## Task goal
Say how many lines of the listing below include the word "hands", with no other output.

□ □ □ □

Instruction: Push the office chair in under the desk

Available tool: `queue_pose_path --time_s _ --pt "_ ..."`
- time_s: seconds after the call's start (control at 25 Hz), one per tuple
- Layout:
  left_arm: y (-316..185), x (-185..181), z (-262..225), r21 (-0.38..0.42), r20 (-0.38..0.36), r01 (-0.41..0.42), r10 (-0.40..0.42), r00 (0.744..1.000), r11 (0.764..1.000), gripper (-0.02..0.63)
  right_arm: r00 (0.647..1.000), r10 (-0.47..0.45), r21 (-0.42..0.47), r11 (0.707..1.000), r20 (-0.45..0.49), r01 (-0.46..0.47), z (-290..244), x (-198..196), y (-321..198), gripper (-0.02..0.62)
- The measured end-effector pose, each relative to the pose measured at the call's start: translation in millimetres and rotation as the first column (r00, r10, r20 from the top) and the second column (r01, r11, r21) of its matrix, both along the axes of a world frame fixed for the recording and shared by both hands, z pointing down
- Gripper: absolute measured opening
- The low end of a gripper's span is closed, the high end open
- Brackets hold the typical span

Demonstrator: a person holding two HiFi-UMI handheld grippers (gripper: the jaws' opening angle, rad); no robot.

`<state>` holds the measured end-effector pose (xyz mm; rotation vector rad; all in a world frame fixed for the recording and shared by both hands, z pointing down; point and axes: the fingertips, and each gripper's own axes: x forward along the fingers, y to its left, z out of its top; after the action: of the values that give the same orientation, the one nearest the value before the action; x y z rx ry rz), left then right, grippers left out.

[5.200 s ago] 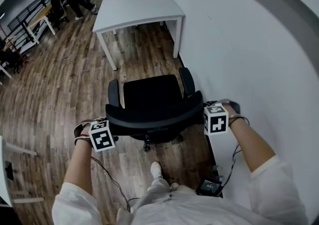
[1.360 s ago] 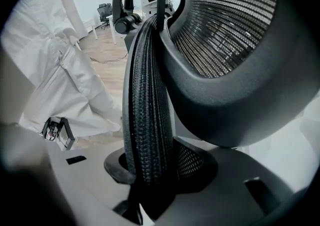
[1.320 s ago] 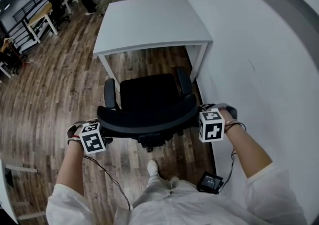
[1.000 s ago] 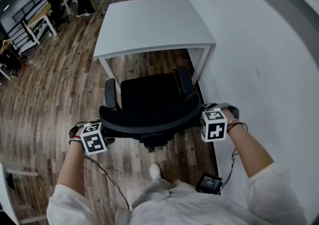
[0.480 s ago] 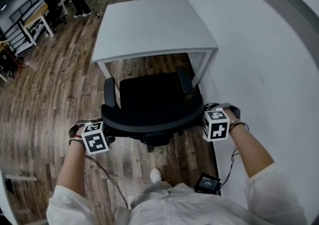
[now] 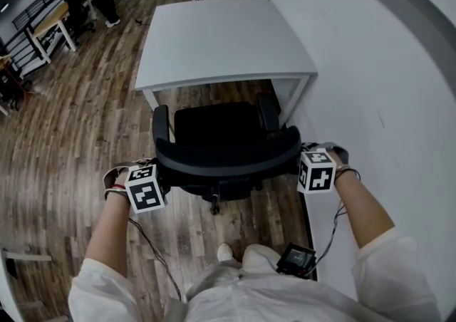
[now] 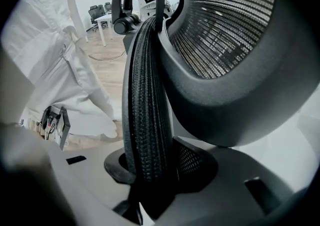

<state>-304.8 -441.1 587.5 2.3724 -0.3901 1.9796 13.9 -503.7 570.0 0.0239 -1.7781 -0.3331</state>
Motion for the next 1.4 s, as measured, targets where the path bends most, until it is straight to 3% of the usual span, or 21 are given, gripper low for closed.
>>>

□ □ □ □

## Exercise response
2